At the Far End of Nowhere

Home > Other > At the Far End of Nowhere > Page 14
At the Far End of Nowhere Page 14

by Christine Davis Merriman


  “Hold on, Dan. Sounds like you’re straying into Spinoza and maybe some Hindu philosophy, here.”

  Just then, a gust of wind strikes the sail, suddenly and at an unlikely angle, threatening the boat’s balance. Pastor Dan calls out, “Bob, I hope you’re prepared to teach us all how to walk on water!” as he makes some quick maneuvers to keep us on an even keel.

  I give Pastor Dan a startled look. He chuckles softly. “Sacrilegious?”

  “No,” I say. “I’ve just never heard a minister talk this way before.”

  “Fair enough,” he says, gently. “Fair enough.”

  This first week of camp flashes past on waves of frustration, adventure, and unexpected tenderness. I’m assigned to a cabin with six girls from Baltimore City’s elementary schools, a rainbow of colors and ethnicities. Most of them are seven, eight, and nine years old. One chubby little girl named Mary Lou is about to turn six, so she’s really too young for this group. She tends to overeat, get homesick, and cry easily. As expected, Toni’s Wanda is part of my group. Wanda is very talkative, and calls me “Teacher.”
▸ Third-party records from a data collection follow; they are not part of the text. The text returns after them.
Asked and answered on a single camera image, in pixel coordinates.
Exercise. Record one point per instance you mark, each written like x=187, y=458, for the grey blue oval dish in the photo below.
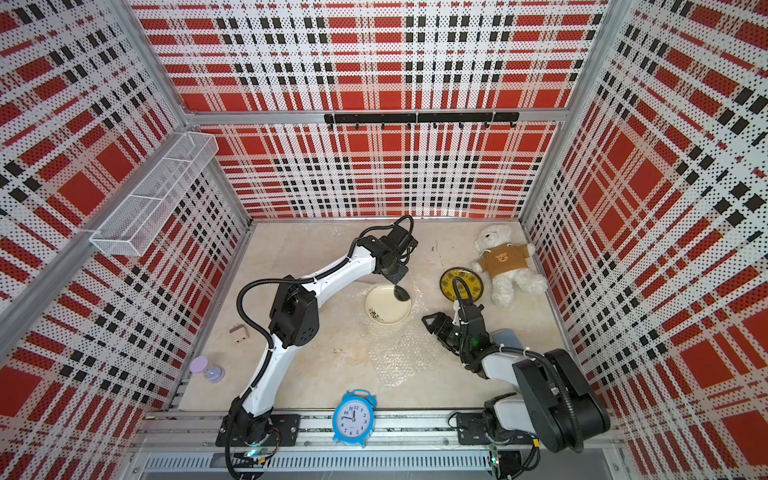
x=506, y=338

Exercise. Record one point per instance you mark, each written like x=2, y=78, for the bubble wrap sheet of cream plate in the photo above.
x=399, y=352

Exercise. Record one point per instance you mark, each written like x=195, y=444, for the white wire mesh basket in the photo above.
x=136, y=222

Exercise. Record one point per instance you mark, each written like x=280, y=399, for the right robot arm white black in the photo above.
x=550, y=400

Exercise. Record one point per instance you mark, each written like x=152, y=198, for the black hook rail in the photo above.
x=422, y=117

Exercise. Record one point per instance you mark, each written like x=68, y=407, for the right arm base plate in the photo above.
x=484, y=428

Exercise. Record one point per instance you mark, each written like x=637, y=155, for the white teddy bear brown shirt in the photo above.
x=506, y=263

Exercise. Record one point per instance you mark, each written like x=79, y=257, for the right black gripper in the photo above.
x=434, y=328

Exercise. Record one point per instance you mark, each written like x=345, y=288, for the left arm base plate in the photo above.
x=282, y=429

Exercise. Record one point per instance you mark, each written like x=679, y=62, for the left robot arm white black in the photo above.
x=294, y=320

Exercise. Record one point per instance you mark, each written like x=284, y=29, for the small beige wooden block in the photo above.
x=239, y=333

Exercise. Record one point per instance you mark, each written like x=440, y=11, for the blue alarm clock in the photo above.
x=354, y=418

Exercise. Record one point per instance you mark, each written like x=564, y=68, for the yellow patterned plate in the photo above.
x=462, y=280

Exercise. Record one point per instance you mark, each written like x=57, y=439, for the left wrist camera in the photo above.
x=400, y=240
  On our first night in the cabin, Mary Lou begins to fret. Her mother forgot to pack a pillow, so I give her my pillow and try to calm her down. I fall asleep in my upper bunk, exhausted after a day of crafts, swimming, canoeing, and singing around a campfire. In the middle of the night, I wake to feel a soft prodding under my head. It’s Wanda on tiptoe, pushing her pillow under my head. Toward morning, I wake up to Wanda’s snoring, Mary Lou’s farting, and moist, chilly air puffing up from the river through the wide-screened cabin windows.

  The first week goes pretty smoothly. My girls are all sweet-tempered. Wanda turns out to be a natural teacher. She shows Mary Lou how to swim, and by midweek, Mary Lou has gained so much confidence, she forgets to cry for her mother at night.
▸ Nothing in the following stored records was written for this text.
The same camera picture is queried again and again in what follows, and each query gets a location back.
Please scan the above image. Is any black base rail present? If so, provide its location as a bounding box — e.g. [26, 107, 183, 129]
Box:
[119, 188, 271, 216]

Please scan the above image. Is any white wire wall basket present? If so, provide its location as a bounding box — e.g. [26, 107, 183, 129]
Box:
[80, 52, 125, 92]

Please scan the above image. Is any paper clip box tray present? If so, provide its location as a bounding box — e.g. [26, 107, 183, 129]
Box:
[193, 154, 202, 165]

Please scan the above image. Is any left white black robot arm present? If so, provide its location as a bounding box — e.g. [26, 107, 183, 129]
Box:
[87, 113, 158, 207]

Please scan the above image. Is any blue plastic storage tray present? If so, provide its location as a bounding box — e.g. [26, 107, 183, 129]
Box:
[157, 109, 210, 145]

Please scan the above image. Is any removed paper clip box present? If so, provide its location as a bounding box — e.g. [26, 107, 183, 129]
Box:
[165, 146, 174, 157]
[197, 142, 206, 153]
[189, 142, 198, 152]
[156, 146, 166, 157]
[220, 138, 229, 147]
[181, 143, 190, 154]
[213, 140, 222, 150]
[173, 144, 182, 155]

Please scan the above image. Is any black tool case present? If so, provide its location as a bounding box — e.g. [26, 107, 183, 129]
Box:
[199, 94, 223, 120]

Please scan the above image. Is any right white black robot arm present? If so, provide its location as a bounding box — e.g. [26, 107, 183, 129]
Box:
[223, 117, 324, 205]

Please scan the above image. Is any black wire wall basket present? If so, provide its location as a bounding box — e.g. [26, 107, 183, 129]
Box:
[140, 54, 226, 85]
  The toilet and shower facilities are a short walk from my cabin. If the girls need to pee at night, I have to go with them. To cut down on the nighttime walks to the toilets, I get my girls to limit the amount of bug juice (the camp’s name for Kool-Aid) they drink at the evening meal.

  At bedtime, I tell the girls stories about what it’s like to live out in the country. Most of them have never seen a farm.

  On the last evening, three of the girls—Wanda, Mary Lou, and a doe-eyed girl of Puerto Rican descent named Dolores—get my address on scraps of stationery and promise to write. We are treated to a final bonfire, and a display of fireworks set off from a pier across the river. The small girls compete to walk next to me and hold my hand. As the final fusillade peppers the night sky with light and color and sound, and the faint smell of gunpowder lingers over the river, Dolores squeezes my hand and tells me of the night she saw her uncle gunned down in the street beneath her bedroom window.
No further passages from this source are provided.